→ DIRECTIONS: Only the lines from the one containing "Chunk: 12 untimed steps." through the end of the entries should be repeated, exactly as they appear, first and last included.

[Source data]
···
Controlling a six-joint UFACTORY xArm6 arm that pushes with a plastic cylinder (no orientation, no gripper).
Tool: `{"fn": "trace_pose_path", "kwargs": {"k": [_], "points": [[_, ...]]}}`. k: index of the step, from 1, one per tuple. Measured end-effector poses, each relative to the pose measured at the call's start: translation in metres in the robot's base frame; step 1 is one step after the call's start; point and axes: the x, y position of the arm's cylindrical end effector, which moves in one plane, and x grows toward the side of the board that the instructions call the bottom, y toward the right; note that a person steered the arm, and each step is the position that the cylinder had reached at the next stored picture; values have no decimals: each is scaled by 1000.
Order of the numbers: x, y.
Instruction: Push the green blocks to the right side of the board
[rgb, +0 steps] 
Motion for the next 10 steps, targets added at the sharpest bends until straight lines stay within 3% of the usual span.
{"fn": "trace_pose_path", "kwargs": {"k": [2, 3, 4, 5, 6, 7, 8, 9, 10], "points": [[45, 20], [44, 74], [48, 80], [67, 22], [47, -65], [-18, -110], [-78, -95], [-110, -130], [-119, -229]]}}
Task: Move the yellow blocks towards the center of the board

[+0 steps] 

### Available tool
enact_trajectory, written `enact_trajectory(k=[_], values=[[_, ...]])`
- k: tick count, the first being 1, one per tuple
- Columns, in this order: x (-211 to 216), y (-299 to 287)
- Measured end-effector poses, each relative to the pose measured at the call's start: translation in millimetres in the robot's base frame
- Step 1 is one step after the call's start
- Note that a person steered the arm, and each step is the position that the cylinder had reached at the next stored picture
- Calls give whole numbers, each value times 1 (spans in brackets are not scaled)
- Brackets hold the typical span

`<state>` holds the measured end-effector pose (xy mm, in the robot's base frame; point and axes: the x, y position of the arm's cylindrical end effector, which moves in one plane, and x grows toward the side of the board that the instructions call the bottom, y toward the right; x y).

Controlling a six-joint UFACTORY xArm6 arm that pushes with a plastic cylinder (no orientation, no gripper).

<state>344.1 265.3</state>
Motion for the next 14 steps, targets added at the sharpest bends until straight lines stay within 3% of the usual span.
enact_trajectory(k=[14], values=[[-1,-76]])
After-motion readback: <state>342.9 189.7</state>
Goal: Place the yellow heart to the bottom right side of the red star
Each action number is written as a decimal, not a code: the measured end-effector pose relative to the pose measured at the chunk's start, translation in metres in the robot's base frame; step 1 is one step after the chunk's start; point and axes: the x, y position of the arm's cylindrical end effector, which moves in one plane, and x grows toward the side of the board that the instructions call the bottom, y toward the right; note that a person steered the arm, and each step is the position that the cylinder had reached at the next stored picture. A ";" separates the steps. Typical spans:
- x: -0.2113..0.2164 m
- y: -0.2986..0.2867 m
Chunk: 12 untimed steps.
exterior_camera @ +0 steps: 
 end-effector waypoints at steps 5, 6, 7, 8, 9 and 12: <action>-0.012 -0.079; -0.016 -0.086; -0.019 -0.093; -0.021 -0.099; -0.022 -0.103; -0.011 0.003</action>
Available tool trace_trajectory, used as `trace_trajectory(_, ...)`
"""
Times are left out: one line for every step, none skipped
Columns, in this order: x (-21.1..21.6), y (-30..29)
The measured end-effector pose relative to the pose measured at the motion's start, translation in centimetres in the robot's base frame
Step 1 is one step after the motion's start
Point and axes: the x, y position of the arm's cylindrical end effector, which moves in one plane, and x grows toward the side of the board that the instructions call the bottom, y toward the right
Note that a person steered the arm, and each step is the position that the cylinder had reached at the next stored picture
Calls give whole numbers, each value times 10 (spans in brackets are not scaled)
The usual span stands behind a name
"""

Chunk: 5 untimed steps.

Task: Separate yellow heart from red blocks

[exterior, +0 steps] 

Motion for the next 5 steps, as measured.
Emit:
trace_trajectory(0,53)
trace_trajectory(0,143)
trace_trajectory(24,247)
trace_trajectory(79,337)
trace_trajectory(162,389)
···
→ RESULT OF THE TASK:
Chunk: 12 untimed steps.
exterior_camera @ +0 steps: 
 end-effector waypoints at steps 5, 6, 7, 8, 9 and 12: <action>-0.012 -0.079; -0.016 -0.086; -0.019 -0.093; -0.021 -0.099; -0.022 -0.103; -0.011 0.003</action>
Available tool trace_trajectory, used as `trace_trajectory(_, ...)`
"""
Times are left out: one line for every step, none skipped
Columns, in this order: x (-21.1..21.6), y (-30..29)
The measured end-effector pose relative to the pose measured at the motion's start, translation in centimetres in the robot's base frame
Step 1 is one step after the motion's start
Point and axes: the x, y position of the arm's cylindrical end effector, which moves in one plane, and x grows toward the side of the board that the instructions call the bottom, y toward the right
Note that a person steered the arm, and each step is the position that the cylinder had reached at the next stored picture
Calls give whole numbers, each value times 10 (spans in brackets are not scaled)
The usual span stands behind a name
"""

Chunk: 5 untimed steps.

Task: Separate yellow heart from red blocks

[exterior, +0 steps] 

Motion for the next 5 steps, as measured.
Emit:
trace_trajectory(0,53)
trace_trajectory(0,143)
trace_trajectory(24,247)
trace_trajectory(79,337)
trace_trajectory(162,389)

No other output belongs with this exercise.